» **Directions for this task**:
Could you return all of the entries below exactly, minus the pictures?

═════ Study material ═════

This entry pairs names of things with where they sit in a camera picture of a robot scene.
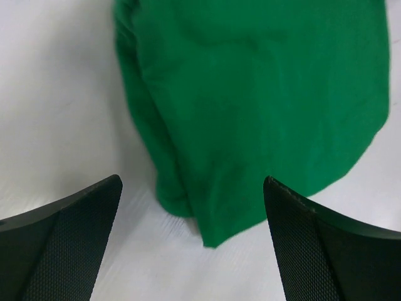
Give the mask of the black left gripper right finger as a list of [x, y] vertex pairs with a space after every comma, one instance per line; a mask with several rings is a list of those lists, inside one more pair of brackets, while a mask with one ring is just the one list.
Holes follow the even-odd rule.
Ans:
[[286, 300], [400, 300], [400, 233], [357, 221], [264, 181]]

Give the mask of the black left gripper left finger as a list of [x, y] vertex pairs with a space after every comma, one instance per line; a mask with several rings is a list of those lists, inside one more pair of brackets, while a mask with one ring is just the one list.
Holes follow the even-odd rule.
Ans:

═════

» **Reply**:
This entry pairs names of things with where they sit in a camera picture of a robot scene.
Give the mask of the black left gripper right finger as a list of [x, y] vertex pairs with a space after every comma, one instance per line; a mask with several rings is a list of those lists, inside one more pair of brackets, while a mask with one ring is just the one list.
Holes follow the even-odd rule.
Ans:
[[286, 300], [400, 300], [400, 233], [357, 221], [264, 181]]

Give the mask of the black left gripper left finger as a list of [x, y] vertex pairs with a space after every comma, one instance per line; a mask with several rings is a list of those lists, inside one more pair of brackets, while a mask with one ring is just the one list.
Holes follow the even-odd rule.
Ans:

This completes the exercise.